------ Stored data ------
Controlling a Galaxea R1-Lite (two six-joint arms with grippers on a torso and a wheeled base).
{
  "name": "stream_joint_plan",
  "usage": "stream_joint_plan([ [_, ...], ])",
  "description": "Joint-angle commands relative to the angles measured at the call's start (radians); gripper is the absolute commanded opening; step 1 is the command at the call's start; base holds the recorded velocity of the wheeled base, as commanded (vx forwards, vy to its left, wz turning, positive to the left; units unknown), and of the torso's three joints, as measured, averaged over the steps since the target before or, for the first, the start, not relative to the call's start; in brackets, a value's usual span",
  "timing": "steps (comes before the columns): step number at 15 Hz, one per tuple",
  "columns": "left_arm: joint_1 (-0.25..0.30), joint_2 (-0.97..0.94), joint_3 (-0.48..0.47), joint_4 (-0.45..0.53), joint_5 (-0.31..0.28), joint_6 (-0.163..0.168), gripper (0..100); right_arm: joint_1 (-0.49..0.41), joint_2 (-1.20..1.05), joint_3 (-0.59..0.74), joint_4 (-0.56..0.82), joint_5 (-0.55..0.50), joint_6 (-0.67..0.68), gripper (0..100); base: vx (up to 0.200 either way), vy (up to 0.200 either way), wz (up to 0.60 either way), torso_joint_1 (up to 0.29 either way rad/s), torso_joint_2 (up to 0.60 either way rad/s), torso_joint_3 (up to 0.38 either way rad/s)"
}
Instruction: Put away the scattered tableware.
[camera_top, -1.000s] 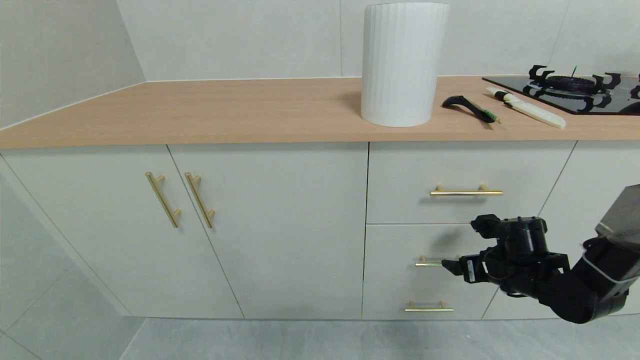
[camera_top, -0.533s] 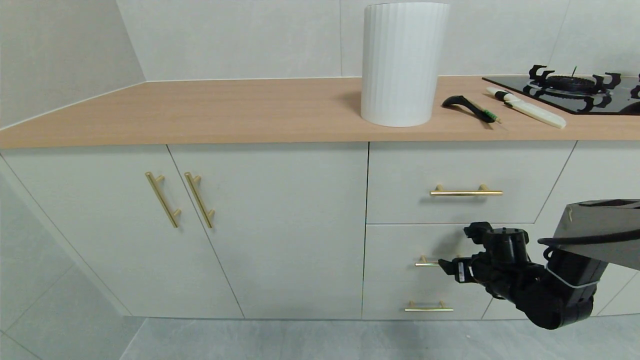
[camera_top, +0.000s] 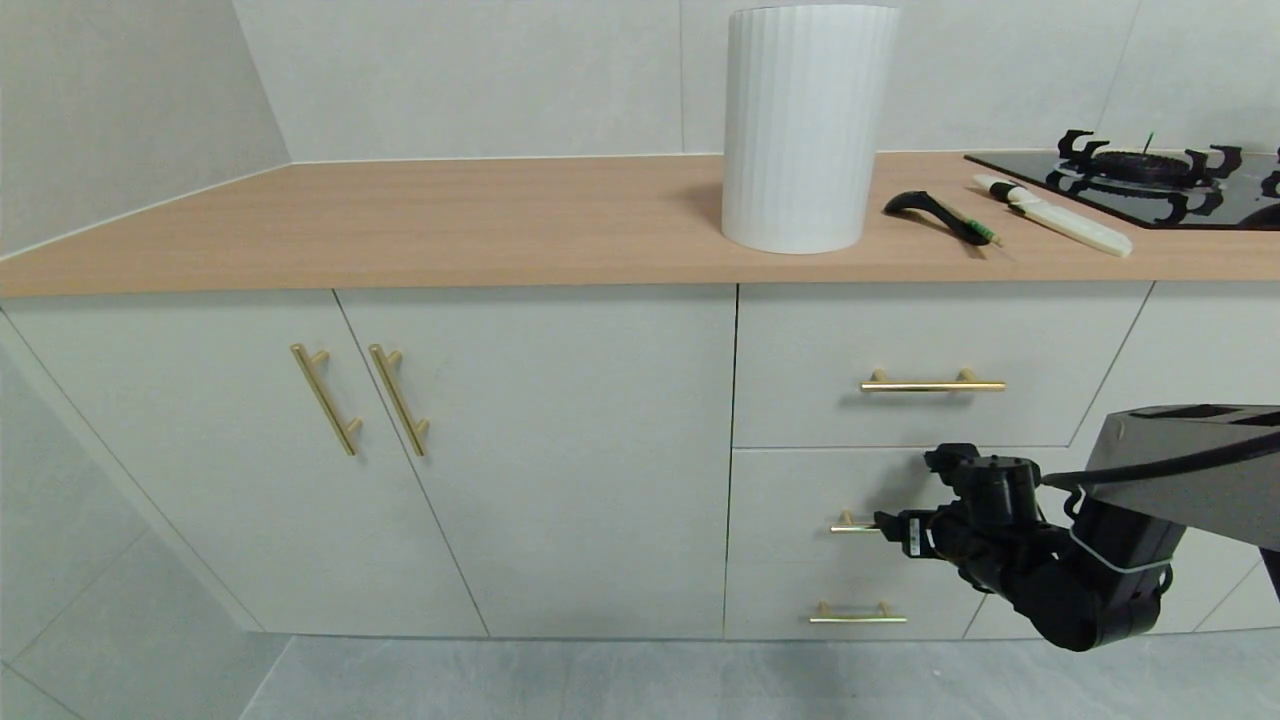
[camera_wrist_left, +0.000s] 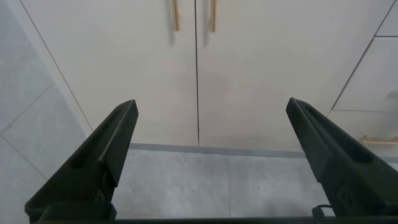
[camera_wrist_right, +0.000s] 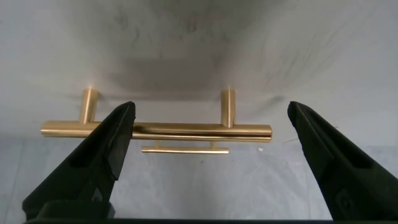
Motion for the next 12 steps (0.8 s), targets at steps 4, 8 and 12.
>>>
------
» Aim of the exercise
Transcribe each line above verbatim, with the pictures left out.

» Answer box
Controlling a Galaxea R1-Lite (two six-joint arms with grippers on a torso and a wheeled base).
{
  "name": "stream_joint_plan",
  "usage": "stream_joint_plan([ [_, ...], ])",
  "description": "Joint-angle commands relative to the angles measured at the call's start (radians); gripper is the absolute commanded opening; step 1 is the command at the call's start; base holds the recorded velocity of the wheeled base, as commanded (vx forwards, vy to its left, wz turning, positive to the left; units unknown), and of the torso's three joints, as measured, averaged over the steps since the target before or, for the first, the start, not relative to the call's start; in brackets, a value's usual span",
  "timing": "steps (comes before the columns): step number at 15 Hz, one per tuple",
  "columns": "left_arm: joint_1 (-0.25..0.30), joint_2 (-0.97..0.94), joint_3 (-0.48..0.47), joint_4 (-0.45..0.53), joint_5 (-0.31..0.28), joint_6 (-0.163..0.168), gripper (0..100); right_arm: joint_1 (-0.49..0.41), joint_2 (-1.20..1.05), joint_3 (-0.59..0.74), joint_4 (-0.56..0.82), joint_5 (-0.55..0.50), joint_6 (-0.67..0.68), gripper (0..100); base: vx (up to 0.200 either way), vy (up to 0.200 either way), wz (up to 0.60 either way), torso_joint_1 (up to 0.29 either way rad/s), torso_joint_2 (up to 0.60 either way rad/s), torso_joint_3 (up to 0.38 either way rad/s)"
}
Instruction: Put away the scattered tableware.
[camera_top, -1.000s] 
[camera_top, -0.533s] 
[camera_top, +0.000s] 
[camera_wrist_left, +0.000s] 
[camera_wrist_right, +0.000s] 
Motion for the next 12 steps (0.8 s), targets at steps 4, 8 and 12.
>>>

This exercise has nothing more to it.